NegotiateAI / README.md
TeresaK's picture
Upload 35 files
5d4054c verified
|
raw
history blame
4.26 kB

INC Plastic Treaty App

Set up Development

Install poetry environment

Please install poetry first before executing the following commands

poetry install

Install pre-commit hooks

pre-commit install
pre-commit

Start app

  • excute the following command with the respective version
streamlit run src/app/v1/app.py

Data Overview

  • taxonomy_related data
    • data/authors_taxonomy.json: raw countries taxonomy
    • data/draft_cat_taxonomy.json: draft cat taxonomy.json
    • data/authors_filter.json: processed taxonomy for frontend filtering
    • data/draftcat_taxonomy_filter.json: processed taxonomy for frontend filtering
    • data/inc_df_v6_small.csv: processed data of scraping
    • data/inc_df.csv: data for document Storage
    • data/taxonomies.txt: raw taxonomies collection
  • application related data
    • database/document_store.pkl: Document Store
    • database/document_store.pkl: Meta data of the document store with countries and draft labs as columns

Code Structure

Data Preprocessing

  • src/data_processing/document_store_data.py: Generates the data for the document store with last processing steps
  • src/data_processing/get_meta_data_filter.py: Generates the meta data from document store for the filtering in the frontend
  • src/data_processing/taxonomy_processing.py: Transforms the taxonomies for the filters in the frontend.

Frontend

  • src/app/: versions of app
  • src/utils: The utils folder contains functions used in the frontend application. Please check the imports to see which functions are used.
  • styles: css styles for apps
  • .streamlit: Basic Theme of Frontend
  • Some Settings and Changes related to the Spaces App have to be done directly in the respective Streamlit App.

Backend

  • src/document_store/document_store.py: Generates the document store
  • src/rag/pipeline.py: RAG Pipeline
  • src/rag/prompt/prompt_template.yaml: Prompt Template for RAG

Changes Document Storage

  • Step 1: Delete the database/document_store.pkl and the database/meta_data.csv files or give them a new name if you want to keep them until a successful change of the document storage.
  • Step 2: Run the script data_processing/document_store_data.py. This changes update the data/inc_df.csv data. If you need to make changes in the data/inc_df_small_v6.csv, they have to made either manually or you have to implement a new script with the changes.
  • Step 3*: Run the script data_processing/get_meta_data_filter.py. This will save a new document store and the meta_data from the document store.
  • Step 4: If the changes affect also the taxonomy then you need to update the taxonomies as well.
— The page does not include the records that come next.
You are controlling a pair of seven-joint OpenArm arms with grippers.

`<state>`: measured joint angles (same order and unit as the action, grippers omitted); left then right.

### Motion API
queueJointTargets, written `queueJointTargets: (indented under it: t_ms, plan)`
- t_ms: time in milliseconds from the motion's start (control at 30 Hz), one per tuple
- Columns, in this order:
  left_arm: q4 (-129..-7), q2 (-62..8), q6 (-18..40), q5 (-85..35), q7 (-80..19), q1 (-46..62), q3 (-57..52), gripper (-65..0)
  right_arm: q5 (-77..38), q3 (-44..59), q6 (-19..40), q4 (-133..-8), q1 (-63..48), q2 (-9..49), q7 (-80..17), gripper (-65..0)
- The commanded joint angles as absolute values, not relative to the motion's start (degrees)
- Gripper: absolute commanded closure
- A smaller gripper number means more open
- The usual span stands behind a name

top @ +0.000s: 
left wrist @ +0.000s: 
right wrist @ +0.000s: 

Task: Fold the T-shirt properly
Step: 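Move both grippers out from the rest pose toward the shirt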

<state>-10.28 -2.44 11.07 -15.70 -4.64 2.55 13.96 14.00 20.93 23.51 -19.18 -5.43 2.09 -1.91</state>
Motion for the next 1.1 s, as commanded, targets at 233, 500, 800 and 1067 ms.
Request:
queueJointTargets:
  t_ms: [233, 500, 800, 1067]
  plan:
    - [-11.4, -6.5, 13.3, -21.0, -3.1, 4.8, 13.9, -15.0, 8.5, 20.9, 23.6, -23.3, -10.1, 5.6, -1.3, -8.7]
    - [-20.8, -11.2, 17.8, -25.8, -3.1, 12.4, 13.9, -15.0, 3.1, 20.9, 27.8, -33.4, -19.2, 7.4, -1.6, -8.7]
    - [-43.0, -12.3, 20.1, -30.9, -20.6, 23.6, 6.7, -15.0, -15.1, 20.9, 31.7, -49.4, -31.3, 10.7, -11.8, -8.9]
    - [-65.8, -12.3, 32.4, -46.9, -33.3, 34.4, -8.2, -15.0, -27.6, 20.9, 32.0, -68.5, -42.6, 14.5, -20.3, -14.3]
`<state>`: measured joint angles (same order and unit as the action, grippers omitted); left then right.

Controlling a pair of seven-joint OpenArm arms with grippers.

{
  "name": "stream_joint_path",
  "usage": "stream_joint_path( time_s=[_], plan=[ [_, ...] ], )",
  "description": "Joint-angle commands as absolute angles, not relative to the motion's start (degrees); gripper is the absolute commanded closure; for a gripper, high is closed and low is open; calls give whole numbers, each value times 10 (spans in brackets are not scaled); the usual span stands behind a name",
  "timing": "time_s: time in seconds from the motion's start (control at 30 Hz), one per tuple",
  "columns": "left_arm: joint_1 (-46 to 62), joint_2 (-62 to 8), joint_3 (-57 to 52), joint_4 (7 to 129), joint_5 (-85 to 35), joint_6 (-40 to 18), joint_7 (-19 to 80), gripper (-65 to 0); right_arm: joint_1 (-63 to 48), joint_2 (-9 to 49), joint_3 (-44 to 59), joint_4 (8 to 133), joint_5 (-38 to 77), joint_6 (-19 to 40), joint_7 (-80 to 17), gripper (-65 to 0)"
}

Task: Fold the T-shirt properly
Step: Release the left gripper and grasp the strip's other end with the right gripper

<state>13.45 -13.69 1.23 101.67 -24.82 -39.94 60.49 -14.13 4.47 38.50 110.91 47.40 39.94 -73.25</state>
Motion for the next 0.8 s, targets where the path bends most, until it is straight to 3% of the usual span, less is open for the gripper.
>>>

To do so, first update manually data/authors_taxonomy.json and data/draftcat_taxonomy.json. Then run the script src/data_processing/taxonomy_processing.py.
  • Frequent Bugs after changes of the data:
    • new country or draft lab category or changes in the naming. Solution: Check the taxonomy files and update the src/data_processing/taxonomy_processing.py
    • countries with special characters. Solution: Check data/inc_df_small_v6.csv if the data_processing/document_store_data.py fails. Check the database/meta_data.pyif the frontend application fails after changes and the taxonomies + filters.

Changes App

  • Please always check changes in the app locally before pushing to the respective Spaces App.
  • To check the Spaces App locally you can clone it like Git Repositories. Do avoid making changes directly in the interface of the Spaces App.
  • Also if you copy changes from git to Spaces only copy the files where you have made changes. You need to make some adjustment before you copy the files:
    • Please remove all OPENAI_KEYS from the app.py file and the the pipeline.py files.
    • Make sure you added the following at the OPENAI_API_KEY = os.environ.get("OPEN_API_KEY") in the pipeline.py file
    • Remove from app.py and pipeline.py src from imports. Otherwise you will get a ModuleNotFoundError.